When I next saw Norm, years later, he told me he went on fifty LSD trips—forty-nine delicious and one really horrific, after which he quit. But for him, it was apparently a trip worth taking. He’d become patient and tranquil. And clean. He’d learned to value himself, inside and out.


K
eep your eyes on the highway!” John shouted. “Just in case we have to make a crash landing!”

He had taken flying lessons at Van Nuys Airport, gotten his license, and bought a little Cessna, but he was not a very confident pilot. The same dynamic held true for our relationship, as it turned out. To him, “back with me” meant Mark and I living a block away in a little unfurnished apartment at the rear of a two-story house. This felt like a double-cross to me. I slept on a mattress in the living room and put Mark in the bedroom in an actual bed, with a phonograph beside it, so he could play his favorite record,
The Wonderful World of the Brothers Grimm,
while falling asleep. I went back to Wil Wright’s, shuffling babysitters. The tips were still spare, but I ix-nayed the ice cream and got down to a size ten. Then the people in the front house offered me a waitress job at their coffee shop on Hollywood Boulevard. Whenever I returned from a day off, Fran, the short-order cook, would remark, “Oh, kid, you shoulda been here yesterday. We were busier’n catshit!”

Oh, baby, I was prancin’ in high cotton!

I kept that job a few months, until Mark came down with chicken pox, and the doctor quarantined us for a week. The couple fired me! Astonished, I scrambled for another job, which was several desperate weeks in materializing. (And would you believe it? Six years later, when I was on Broadway in a play with Dustin Hoffman, this couple came backstage to see me, sweet as pie, and like a dope I was nice to them, but I was thinking,
A pox on thee, you putzes!
)

I found a position setting type for a small newspaper, putting together articles claiming that the rabble-rousing Abraham Lincoln was part Negro and General Grant was a Jew who’d ruined the South.
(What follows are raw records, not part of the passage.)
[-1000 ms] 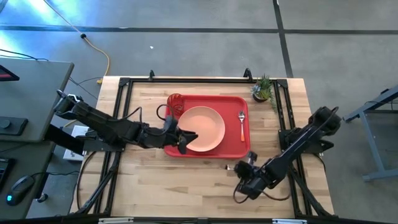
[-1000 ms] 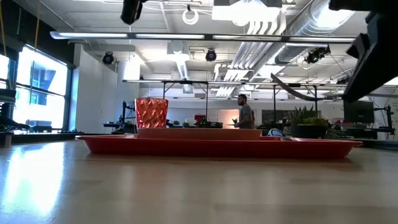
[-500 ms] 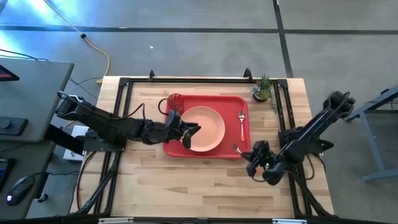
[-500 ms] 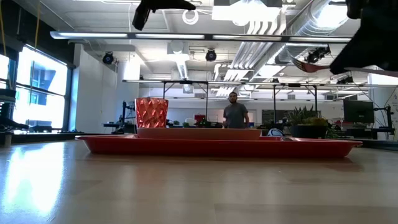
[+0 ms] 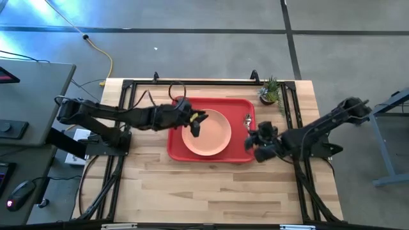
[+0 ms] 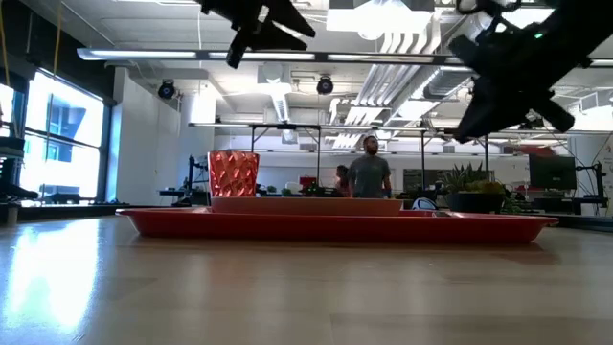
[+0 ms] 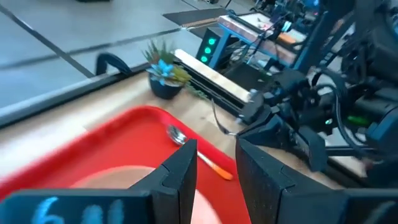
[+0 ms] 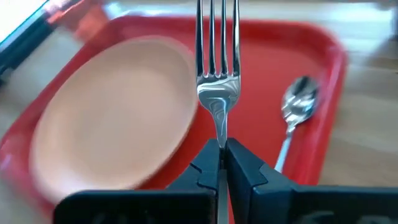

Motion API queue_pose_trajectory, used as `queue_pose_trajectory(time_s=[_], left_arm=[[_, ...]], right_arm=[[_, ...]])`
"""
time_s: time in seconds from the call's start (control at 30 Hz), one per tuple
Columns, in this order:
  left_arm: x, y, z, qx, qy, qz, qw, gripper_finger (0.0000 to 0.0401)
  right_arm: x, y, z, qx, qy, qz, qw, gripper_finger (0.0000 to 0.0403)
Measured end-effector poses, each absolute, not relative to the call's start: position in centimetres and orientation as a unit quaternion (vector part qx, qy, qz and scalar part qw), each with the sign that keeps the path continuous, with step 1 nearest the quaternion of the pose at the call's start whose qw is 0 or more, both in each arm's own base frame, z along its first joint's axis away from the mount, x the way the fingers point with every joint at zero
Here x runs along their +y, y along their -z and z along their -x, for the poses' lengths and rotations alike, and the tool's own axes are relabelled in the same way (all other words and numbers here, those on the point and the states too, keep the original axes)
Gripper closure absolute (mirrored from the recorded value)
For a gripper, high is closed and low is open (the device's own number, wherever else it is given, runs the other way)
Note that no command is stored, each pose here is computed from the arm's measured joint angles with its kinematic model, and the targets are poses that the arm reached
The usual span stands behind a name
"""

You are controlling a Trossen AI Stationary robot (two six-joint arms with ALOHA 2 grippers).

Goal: Pick and place plate/cup/fork/spoon on tray
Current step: Put the orange fork on the red tray to the right of the orange plate

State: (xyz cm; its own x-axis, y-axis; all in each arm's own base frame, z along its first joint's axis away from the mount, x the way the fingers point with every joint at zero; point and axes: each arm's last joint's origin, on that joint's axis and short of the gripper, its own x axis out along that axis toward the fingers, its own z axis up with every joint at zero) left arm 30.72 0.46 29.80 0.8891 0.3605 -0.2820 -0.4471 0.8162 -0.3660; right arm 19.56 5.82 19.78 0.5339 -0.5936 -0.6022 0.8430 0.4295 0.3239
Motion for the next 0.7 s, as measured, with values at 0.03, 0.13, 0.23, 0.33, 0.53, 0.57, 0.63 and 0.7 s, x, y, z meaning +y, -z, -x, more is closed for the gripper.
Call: queue_pose_trajectory(time_s=[0.03,0.13,0.23,0.33,0.53,0.57,0.63,0.7], left_arm=[[1.1,-29.8,-30.7,0.103,-0.215,0.204,0.949,0.0302],[2.9,-29.8,-30.6,0.11,-0.227,0.166,0.953,0.0302],[4.5,-29.8,-30.4,0.116,-0.248,0.128,0.953,0.0302],[6.2,-30.2,-29.9,0.117,-0.269,0.094,0.951,0.0302],[9.2,-30.8,-28.7,0.118,-0.312,0.051,0.941,0.0302],[9.6,-30.9,-28.4,0.12,-0.314,0.049,0.94,0.0302],[10.4,-31.0,-28.0,0.121,-0.305,0.042,0.944,0.0302],[11.0,-31.3,-27.4,0.127,-0.286,0.027,0.949,0.0302]], right_arm=[[5.2,-19.8,-19.7,0.199,0.451,-0.312,0.812,0.0403],[3.2,-19.7,-20.2,0.194,0.485,-0.329,0.786,0.0403],[1.1,-19.3,-20.6,0.211,0.515,-0.335,0.761,0.0403],[-0.8,-18.4,-21.3,0.248,0.526,-0.345,0.737,0.0403],[-2.9,-15.8,-23.1,0.296,0.522,-0.375,0.706,0.0403],[-3.2,-15.3,-23.3,0.301,0.524,-0.383,0.698,0.0403],[-3.4,-14.5,-23.8,0.303,0.527,-0.398,0.687,0.0403],[-3.5,-13.6,-24.3,0.308,0.522,-0.417,0.677,0.0403]])
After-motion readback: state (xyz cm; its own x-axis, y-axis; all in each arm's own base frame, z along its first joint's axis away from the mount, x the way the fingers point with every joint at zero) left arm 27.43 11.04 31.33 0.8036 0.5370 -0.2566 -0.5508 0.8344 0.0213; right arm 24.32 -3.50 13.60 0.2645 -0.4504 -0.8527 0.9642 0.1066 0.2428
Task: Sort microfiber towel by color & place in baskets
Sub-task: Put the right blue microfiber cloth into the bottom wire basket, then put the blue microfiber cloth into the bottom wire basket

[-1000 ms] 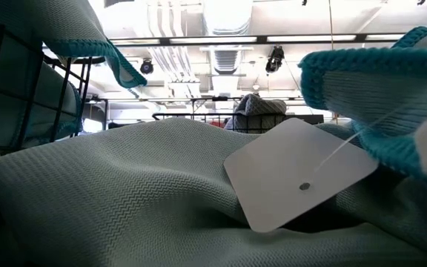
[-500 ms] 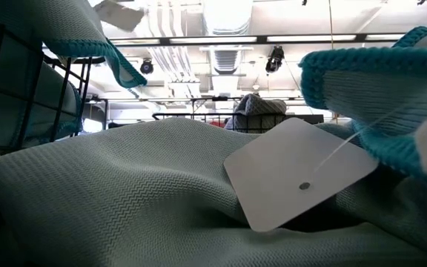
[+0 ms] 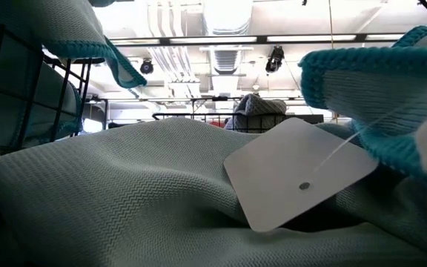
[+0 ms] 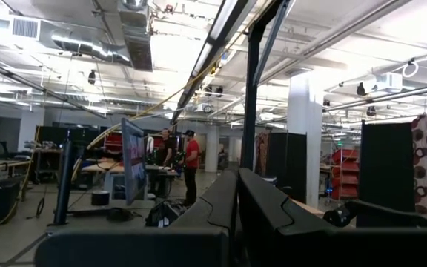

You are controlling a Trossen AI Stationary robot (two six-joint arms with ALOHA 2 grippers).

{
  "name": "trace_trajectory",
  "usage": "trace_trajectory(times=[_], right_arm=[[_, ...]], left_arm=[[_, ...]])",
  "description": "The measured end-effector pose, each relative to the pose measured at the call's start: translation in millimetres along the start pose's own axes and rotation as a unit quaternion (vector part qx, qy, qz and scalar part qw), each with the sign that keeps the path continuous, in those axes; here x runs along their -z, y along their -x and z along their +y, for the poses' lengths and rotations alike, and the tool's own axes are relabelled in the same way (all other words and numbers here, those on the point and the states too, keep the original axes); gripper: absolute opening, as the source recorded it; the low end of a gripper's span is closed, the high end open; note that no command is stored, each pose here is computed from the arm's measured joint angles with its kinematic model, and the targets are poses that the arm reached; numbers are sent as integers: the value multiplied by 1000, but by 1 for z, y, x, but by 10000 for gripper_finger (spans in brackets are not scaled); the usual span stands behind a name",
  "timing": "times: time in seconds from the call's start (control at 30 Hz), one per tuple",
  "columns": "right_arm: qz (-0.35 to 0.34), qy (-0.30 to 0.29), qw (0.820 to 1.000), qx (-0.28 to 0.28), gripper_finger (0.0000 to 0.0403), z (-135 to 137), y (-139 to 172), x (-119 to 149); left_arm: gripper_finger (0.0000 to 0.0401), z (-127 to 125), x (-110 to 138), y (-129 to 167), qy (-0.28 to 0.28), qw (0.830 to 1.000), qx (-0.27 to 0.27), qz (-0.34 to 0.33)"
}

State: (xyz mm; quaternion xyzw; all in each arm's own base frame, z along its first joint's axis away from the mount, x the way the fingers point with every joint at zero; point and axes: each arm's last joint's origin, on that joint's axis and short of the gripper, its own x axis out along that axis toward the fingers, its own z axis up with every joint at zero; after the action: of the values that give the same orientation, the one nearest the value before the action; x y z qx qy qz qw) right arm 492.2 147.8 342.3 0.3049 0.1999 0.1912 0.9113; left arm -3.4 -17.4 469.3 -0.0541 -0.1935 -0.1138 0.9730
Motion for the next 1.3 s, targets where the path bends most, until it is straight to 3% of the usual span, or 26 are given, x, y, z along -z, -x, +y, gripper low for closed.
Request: trace_trajectory(times=[0.43, 0.57, 0.77, 1.2, 1.3], right_arm=[[9, -3, 1000, 8, 113, -5, -5, 5], [53, -37, 998, 28, 131, -8, -2, 10], [137, -68, 985, 80, 129, -10, 7, 20], [218, -77, 964, 130, 114, 19, 41, 15], [253, -89, 951, 156, 112, 21, 49, 22]], left_arm=[[0, 0, 0, 0, 19, 1000, 0, 0], [0, 0, 0, 0, 28, 1000, 0, 0], [0, 0, 0, 0, 32, 999, 0, 0], [0, 0, 0, 0, 32, 999, 0, 0], [0, 0, 0, 0, 32, 1000, 0, 0]])
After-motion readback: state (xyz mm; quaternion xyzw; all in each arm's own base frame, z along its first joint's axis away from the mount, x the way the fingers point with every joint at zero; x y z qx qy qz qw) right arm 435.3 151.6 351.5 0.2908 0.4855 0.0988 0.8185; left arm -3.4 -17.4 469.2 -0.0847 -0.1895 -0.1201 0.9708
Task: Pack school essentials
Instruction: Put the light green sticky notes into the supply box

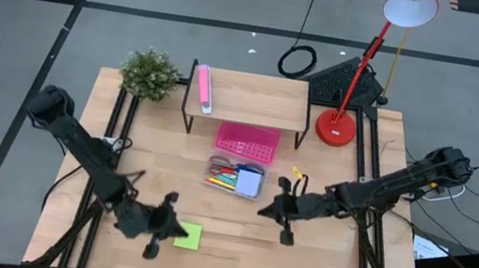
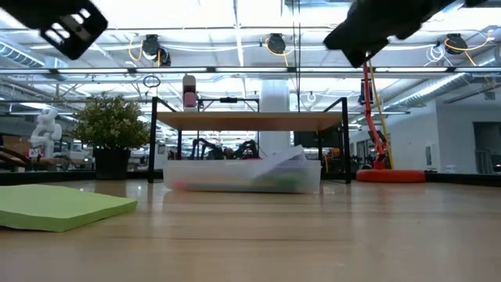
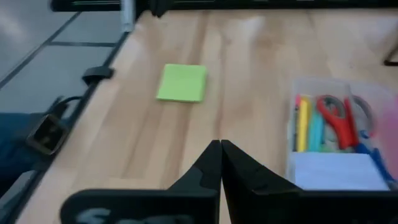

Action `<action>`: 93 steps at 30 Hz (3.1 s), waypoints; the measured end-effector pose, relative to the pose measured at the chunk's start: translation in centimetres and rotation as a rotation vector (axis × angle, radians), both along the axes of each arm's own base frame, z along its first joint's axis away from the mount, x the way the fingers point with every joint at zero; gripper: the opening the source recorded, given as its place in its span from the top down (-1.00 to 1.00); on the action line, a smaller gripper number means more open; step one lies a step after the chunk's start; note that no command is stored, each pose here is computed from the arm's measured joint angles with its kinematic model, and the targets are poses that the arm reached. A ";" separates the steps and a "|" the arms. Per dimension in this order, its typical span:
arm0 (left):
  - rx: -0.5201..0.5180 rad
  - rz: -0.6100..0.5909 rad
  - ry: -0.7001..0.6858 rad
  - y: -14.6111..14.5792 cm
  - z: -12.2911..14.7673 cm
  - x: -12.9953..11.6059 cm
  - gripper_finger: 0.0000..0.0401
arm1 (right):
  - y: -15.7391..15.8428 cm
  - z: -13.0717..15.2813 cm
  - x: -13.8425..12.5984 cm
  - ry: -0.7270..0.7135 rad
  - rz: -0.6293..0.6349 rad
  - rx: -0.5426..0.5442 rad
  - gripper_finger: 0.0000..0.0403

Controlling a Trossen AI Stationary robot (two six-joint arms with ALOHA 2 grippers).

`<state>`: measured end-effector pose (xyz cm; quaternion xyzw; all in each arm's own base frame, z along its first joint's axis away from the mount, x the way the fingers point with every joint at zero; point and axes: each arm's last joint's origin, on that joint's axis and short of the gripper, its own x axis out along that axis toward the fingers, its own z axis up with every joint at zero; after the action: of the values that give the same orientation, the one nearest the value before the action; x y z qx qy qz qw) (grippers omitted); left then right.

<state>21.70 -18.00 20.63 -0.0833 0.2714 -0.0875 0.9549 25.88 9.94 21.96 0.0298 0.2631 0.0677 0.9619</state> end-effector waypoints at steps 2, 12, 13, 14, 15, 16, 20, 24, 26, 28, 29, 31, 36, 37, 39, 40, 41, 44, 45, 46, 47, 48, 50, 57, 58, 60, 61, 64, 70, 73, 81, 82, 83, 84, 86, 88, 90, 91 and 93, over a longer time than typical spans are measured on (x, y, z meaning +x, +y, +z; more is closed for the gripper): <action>0.003 -0.035 0.038 -1.3 -0.6 0.2 0.86 | 0.6 0.0 -0.2 -0.004 0.012 -0.008 1.00; 0.147 0.014 0.280 -5.9 -4.3 1.0 0.25 | 2.1 -0.2 -0.8 0.005 0.047 0.007 1.00; 0.172 0.031 0.303 -6.2 -4.6 1.0 0.20 | 2.2 -0.2 -0.9 0.006 0.051 0.011 1.00; 0.206 0.045 0.325 -6.3 -5.0 1.0 0.15 | 2.4 -0.2 -1.0 0.006 0.056 0.012 1.00; 0.244 0.058 0.346 -6.5 -5.3 1.1 0.11 | 2.5 -0.2 -1.1 0.006 0.064 0.012 1.00; 0.278 0.065 0.359 -6.7 -5.5 1.1 0.08 | 2.7 -0.2 -1.1 0.006 0.071 0.013 1.00; 0.370 0.045 0.371 -7.7 -6.0 1.5 0.05 | 3.3 -0.1 -1.4 0.003 0.094 0.014 1.00; 0.423 0.021 0.383 -8.3 -6.6 1.8 0.05 | 3.7 -0.1 -1.6 0.003 0.108 0.014 1.00; 0.463 0.033 0.387 -8.3 -6.9 1.9 0.05 | 3.7 -0.1 -1.6 0.002 0.108 0.014 1.00; 0.497 0.044 0.394 -8.2 -7.4 1.9 0.05 | 3.7 -0.1 -1.6 0.002 0.108 0.014 1.00; 0.514 0.045 0.398 -8.1 -7.5 1.9 0.05 | 3.7 -0.1 -1.6 0.003 0.107 0.014 1.00; 0.526 0.035 0.398 -8.1 -7.6 1.9 0.07 | 3.6 -0.1 -1.6 0.002 0.106 0.013 1.00; 0.541 0.021 0.400 -8.1 -7.6 1.9 0.29 | 3.6 -0.2 -1.6 0.006 0.107 0.012 1.00; 0.546 0.015 0.402 -8.1 -7.6 1.9 0.35 | 3.6 -0.2 -1.6 0.006 0.107 0.012 1.00; 0.543 0.007 0.414 -8.1 -7.7 1.8 0.47 | 3.6 -0.2 -1.6 0.007 0.107 0.010 1.00; 0.543 0.003 0.422 -8.1 -7.7 1.8 0.53 | 3.6 -0.2 -1.6 0.008 0.107 0.010 1.00; 0.546 0.002 0.428 -8.1 -7.7 1.7 0.59 | 3.6 -0.2 -1.6 0.008 0.108 0.009 1.00; 0.552 -0.006 0.435 -8.0 -7.7 1.7 0.74 | 3.6 -0.2 -1.6 0.009 0.109 0.008 1.00; 0.554 -0.005 0.436 -8.0 -7.8 1.7 0.79 | 3.6 -0.2 -1.6 0.009 0.109 0.008 1.00; 0.557 -0.004 0.436 -8.0 -7.8 1.7 0.84 | 3.6 -0.2 -1.6 0.009 0.109 0.008 1.00; 0.564 0.000 0.434 -7.9 -7.7 1.7 0.89 | 3.6 -0.2 -1.6 0.009 0.109 0.008 1.00; 0.571 0.005 0.430 -7.9 -7.7 1.6 0.94 | 3.6 -0.2 -1.6 0.009 0.109 0.008 1.00; 0.580 0.012 0.428 -7.7 -7.5 1.6 0.98 | 3.6 -0.2 -1.6 0.009 0.109 0.008 1.00; 0.619 0.094 0.487 -6.7 -7.6 1.1 0.98 | 3.6 -0.2 -1.6 0.009 0.110 0.007 1.00; 0.617 0.100 0.490 -6.7 -7.6 1.1 0.98 | 3.6 -0.2 -1.6 0.009 0.110 0.007 1.00; 0.593 0.123 0.490 -6.7 -7.6 1.1 0.95 | 3.6 -0.2 -1.6 0.009 0.110 0.008 1.00; 0.579 0.131 0.495 -6.7 -7.6 1.0 0.93 | 3.6 -0.2 -1.6 0.009 0.110 0.008 1.00; 0.524 0.154 0.511 -7.0 -7.6 0.8 0.78 | 3.6 -0.2 -1.6 0.009 0.110 0.008 1.00; 0.485 0.172 0.487 -8.0 -7.6 -0.4 0.26 | 3.6 -0.2 -1.6 0.008 0.112 0.005 1.00; 0.475 0.197 0.484 -8.1 -7.6 -0.7 0.03 | 3.6 -0.2 -1.6 0.009 0.110 0.008 1.00; 0.598 0.202 0.490 -7.6 -8.7 -0.5 -0.13 | 3.6 -0.2 -1.6 0.009 0.109 0.009 1.00; 0.604 0.206 0.497 -7.5 -8.9 -0.4 -0.13 | 3.6 -0.2 -1.6 0.009 0.109 0.010 1.00; 0.611 0.209 0.508 -7.4 -9.2 -0.3 -0.13 | 3.6 -0.2 -1.6 0.009 0.109 0.011 1.00; 0.612 0.216 0.520 -7.4 -9.4 -0.3 -0.13 | 3.7 -0.2 -1.7 0.009 0.110 0.011 1.00; 0.597 0.253 0.535 -7.2 -9.5 -0.4 -0.13 | 3.7 -0.2 -1.7 0.010 0.111 0.011 1.00; 0.591 0.288 0.548 -7.0 -9.6 -0.5 -0.09 | 3.7 -0.2 -1.7 0.010 0.112 0.011 1.00; 0.595 0.294 0.569 -6.8 -9.6 -0.7 -0.02 | 3.7 -0.2 -1.7 0.009 0.114 0.010 1.00; 0.601 0.292 0.577 -6.8 -9.6 -0.8 0.03 | 3.7 -0.2 -1.7 0.009 0.115 0.009 1.00; 0.608 0.286 0.583 -6.8 -9.6 -0.8 0.13 | 3.7 -0.2 -1.7 0.009 0.114 0.010 1.00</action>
<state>20.87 -24.81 11.02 0.1432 0.5284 0.1563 0.8221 24.17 13.68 21.76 0.0199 0.2685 0.1236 0.9551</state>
Desperate as I was, I refused to aid and abet these reactionary fools, so I answered an ad from Upjohn Pharmaceuticals looking for a “Private Secretary to the Regional Manager. Must type and take shorthand.” Well, I’d never studied shorthand, but I convinced the boss I could write longhand really fast. And boy, did I learn to write fast. I kept that job eleven months, earning $95 a week but barely escaping being bored into stupefaction.